*Goal of the exercise*: Scan the entries below and count the lines holding the string "supervisor". Supply only the number.

(Beginning of Entries supplied)

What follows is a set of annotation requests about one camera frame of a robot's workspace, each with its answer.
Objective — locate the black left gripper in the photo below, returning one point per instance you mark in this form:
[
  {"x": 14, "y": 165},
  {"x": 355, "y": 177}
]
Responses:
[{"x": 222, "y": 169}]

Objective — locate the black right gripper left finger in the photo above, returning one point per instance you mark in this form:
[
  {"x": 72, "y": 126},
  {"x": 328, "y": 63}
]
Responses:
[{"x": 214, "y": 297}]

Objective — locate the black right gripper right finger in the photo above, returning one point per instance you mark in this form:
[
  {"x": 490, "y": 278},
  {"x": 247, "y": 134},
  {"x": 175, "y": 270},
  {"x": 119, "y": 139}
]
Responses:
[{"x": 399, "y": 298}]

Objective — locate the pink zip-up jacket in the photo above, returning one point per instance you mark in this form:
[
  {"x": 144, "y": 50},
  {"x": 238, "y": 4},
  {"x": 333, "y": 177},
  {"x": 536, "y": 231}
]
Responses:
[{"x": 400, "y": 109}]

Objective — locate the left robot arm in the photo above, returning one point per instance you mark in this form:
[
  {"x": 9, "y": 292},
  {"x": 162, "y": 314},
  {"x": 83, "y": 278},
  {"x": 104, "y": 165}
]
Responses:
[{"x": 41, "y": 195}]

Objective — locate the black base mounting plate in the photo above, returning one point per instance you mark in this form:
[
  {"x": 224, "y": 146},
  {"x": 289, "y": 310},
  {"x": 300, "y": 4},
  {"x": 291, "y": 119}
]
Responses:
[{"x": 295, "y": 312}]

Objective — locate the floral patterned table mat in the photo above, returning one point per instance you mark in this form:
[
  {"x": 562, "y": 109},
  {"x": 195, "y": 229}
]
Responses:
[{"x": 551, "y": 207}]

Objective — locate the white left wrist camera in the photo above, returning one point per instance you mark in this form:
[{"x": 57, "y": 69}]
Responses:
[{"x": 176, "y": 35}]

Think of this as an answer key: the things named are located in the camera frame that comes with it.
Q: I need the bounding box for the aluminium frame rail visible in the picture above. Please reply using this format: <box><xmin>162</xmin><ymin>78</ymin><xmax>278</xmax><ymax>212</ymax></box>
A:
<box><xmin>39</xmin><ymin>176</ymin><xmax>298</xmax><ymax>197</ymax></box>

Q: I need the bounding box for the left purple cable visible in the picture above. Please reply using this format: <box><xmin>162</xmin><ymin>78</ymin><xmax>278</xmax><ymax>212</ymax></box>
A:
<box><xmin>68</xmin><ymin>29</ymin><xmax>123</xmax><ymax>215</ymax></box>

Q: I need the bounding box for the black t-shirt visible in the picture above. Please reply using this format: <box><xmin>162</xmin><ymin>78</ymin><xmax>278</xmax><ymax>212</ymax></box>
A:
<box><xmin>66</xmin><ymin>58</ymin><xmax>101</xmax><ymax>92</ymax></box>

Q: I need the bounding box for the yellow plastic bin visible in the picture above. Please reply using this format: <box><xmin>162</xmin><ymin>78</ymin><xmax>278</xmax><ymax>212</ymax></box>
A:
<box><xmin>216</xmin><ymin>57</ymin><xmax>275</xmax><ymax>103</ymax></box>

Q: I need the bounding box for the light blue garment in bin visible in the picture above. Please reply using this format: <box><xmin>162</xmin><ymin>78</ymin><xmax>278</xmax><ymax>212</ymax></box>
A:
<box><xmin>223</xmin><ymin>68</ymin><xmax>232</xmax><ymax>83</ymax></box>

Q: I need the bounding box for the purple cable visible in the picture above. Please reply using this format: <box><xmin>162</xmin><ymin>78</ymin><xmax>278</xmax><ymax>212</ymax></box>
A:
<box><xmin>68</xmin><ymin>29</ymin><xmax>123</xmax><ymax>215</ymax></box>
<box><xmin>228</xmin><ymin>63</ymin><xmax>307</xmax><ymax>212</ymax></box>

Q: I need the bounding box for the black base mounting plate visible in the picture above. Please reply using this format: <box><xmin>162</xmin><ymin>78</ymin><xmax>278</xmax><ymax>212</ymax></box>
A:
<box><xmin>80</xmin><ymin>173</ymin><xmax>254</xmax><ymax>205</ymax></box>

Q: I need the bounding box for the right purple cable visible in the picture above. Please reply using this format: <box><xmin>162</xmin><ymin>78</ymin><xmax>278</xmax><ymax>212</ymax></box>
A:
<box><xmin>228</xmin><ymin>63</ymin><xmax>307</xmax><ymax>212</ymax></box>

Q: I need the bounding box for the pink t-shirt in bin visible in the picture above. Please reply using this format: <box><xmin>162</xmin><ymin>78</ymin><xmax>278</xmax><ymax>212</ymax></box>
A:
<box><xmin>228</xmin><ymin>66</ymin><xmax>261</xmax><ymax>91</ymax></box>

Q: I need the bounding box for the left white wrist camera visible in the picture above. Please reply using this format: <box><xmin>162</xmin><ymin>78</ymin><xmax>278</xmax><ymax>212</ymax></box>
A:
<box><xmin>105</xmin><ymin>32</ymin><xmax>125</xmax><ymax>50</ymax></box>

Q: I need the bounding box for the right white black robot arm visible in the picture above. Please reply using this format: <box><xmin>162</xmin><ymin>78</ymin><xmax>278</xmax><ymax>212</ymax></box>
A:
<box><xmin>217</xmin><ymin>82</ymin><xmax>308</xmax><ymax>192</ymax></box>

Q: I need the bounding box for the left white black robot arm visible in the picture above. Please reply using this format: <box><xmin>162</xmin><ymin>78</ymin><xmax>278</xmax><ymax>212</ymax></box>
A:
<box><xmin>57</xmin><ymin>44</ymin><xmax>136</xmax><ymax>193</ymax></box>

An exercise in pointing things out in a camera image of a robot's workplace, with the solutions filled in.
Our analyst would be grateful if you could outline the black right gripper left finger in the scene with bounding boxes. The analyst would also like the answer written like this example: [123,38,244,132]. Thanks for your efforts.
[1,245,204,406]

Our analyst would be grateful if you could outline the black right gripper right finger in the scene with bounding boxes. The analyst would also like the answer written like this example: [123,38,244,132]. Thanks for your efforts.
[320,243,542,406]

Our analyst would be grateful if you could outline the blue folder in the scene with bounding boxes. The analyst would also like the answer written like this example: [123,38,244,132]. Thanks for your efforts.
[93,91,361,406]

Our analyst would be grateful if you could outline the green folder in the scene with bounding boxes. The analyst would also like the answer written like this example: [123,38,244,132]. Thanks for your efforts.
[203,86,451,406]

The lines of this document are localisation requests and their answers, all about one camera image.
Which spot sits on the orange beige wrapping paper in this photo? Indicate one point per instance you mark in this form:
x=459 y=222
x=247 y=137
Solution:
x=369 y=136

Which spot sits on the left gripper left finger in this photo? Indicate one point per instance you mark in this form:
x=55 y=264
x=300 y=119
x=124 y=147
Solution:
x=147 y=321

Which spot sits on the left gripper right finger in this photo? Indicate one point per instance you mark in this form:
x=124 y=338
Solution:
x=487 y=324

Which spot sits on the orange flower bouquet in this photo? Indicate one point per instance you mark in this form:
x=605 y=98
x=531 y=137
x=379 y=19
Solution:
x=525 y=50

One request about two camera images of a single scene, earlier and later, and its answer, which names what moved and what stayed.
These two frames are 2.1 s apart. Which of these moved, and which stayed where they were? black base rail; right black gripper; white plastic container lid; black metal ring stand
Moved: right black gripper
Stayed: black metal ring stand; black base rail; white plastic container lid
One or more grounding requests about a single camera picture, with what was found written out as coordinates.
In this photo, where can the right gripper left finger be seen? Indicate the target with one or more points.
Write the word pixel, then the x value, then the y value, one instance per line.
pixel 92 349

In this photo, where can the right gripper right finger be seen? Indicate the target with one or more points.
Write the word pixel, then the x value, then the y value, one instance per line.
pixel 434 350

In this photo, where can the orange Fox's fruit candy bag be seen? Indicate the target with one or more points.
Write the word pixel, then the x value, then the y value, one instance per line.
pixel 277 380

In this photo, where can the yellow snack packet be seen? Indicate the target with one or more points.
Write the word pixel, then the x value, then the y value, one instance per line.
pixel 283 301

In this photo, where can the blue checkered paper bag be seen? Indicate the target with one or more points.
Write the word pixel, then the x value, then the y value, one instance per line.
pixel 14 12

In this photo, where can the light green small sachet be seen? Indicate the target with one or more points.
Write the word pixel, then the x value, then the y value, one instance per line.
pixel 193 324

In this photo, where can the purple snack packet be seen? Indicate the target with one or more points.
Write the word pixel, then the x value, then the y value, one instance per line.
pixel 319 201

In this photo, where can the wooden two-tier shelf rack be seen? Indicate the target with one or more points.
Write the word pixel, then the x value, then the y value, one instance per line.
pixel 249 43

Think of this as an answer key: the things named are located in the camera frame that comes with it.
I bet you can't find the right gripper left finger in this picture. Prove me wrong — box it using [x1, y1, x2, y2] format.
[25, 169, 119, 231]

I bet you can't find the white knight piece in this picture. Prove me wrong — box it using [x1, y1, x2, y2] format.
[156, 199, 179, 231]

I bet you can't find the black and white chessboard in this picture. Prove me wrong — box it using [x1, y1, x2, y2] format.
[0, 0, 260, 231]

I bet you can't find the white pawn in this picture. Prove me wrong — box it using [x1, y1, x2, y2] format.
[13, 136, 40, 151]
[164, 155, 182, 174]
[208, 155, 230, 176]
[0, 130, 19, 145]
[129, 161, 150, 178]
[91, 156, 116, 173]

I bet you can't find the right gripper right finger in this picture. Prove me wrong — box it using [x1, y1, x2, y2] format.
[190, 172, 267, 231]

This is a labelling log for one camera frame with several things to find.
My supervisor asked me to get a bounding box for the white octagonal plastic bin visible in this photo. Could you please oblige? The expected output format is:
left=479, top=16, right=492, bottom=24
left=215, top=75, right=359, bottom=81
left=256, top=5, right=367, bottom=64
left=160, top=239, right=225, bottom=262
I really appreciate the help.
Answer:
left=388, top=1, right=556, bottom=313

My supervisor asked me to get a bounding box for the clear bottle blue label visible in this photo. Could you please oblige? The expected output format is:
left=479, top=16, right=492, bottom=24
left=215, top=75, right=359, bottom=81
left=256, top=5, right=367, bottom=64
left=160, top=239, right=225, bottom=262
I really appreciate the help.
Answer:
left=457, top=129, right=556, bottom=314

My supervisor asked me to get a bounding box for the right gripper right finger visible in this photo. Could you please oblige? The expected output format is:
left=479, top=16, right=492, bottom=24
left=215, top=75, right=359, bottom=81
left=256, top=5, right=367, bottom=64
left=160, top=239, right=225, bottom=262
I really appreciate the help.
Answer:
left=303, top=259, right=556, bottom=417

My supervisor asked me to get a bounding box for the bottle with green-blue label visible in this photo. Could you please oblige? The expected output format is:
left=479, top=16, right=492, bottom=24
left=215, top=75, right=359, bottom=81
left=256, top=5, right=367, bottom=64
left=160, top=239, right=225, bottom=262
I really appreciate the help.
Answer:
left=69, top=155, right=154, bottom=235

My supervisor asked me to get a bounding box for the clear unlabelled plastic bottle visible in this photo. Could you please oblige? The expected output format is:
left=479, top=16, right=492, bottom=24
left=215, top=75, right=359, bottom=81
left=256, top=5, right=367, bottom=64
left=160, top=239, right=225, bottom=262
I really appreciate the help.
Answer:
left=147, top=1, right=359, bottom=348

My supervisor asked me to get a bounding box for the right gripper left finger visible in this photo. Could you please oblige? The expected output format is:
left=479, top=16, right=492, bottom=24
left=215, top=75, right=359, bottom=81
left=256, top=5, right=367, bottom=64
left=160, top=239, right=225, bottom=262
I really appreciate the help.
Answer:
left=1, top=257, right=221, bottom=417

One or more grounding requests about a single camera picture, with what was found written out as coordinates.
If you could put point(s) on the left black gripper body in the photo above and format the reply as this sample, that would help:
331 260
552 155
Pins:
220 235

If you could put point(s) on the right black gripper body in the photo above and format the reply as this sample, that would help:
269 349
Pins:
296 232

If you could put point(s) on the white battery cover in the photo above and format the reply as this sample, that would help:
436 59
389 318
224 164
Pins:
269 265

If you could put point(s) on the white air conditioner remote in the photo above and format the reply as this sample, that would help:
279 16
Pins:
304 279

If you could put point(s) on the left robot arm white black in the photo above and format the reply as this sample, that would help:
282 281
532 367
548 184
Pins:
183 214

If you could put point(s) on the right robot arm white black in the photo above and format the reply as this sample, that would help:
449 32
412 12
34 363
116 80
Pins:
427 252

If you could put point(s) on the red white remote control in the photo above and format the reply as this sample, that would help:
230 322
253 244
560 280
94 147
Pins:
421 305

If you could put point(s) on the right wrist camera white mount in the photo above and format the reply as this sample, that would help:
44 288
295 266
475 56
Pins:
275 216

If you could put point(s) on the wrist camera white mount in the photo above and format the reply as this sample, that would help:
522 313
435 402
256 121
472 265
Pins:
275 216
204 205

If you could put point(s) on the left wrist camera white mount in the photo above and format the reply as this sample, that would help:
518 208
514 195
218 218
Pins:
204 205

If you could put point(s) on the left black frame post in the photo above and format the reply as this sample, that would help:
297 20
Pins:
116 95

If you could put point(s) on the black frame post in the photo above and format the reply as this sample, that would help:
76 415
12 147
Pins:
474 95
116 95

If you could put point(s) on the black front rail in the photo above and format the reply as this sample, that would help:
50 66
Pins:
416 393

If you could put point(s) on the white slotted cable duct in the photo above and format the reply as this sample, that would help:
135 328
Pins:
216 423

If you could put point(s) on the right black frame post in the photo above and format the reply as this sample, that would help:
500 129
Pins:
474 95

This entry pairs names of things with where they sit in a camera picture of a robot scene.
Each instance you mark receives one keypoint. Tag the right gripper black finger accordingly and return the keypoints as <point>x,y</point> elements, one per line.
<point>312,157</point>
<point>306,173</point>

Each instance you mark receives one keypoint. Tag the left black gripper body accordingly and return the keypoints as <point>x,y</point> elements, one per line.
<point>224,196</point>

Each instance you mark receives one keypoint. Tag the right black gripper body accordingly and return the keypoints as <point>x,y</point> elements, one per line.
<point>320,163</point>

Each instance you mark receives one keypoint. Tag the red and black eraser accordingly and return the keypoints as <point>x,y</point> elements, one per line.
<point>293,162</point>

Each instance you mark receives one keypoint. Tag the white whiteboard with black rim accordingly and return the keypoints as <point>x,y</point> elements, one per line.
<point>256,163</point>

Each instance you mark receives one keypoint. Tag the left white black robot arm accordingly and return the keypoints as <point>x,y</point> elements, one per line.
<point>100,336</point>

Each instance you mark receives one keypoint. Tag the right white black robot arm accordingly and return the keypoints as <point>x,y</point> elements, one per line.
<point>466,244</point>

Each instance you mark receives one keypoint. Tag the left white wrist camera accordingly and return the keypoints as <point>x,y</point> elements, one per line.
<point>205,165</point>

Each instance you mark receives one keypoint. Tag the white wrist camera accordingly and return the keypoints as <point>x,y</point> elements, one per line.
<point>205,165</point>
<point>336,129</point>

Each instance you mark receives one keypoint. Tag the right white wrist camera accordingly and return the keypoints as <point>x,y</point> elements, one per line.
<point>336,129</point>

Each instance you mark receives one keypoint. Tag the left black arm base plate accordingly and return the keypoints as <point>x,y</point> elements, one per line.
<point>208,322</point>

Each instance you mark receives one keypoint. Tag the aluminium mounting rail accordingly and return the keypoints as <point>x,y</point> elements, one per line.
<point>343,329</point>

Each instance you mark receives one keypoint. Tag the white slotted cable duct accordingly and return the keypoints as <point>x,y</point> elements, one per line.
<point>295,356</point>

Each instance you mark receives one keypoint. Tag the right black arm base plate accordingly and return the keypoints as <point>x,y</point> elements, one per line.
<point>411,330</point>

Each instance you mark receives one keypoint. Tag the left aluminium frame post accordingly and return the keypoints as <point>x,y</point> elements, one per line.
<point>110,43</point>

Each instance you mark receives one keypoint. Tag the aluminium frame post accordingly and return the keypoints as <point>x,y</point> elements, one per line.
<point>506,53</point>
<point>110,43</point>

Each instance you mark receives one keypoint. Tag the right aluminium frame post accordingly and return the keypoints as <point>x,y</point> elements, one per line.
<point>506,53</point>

(End of Entries supplied)

*The answer*: 6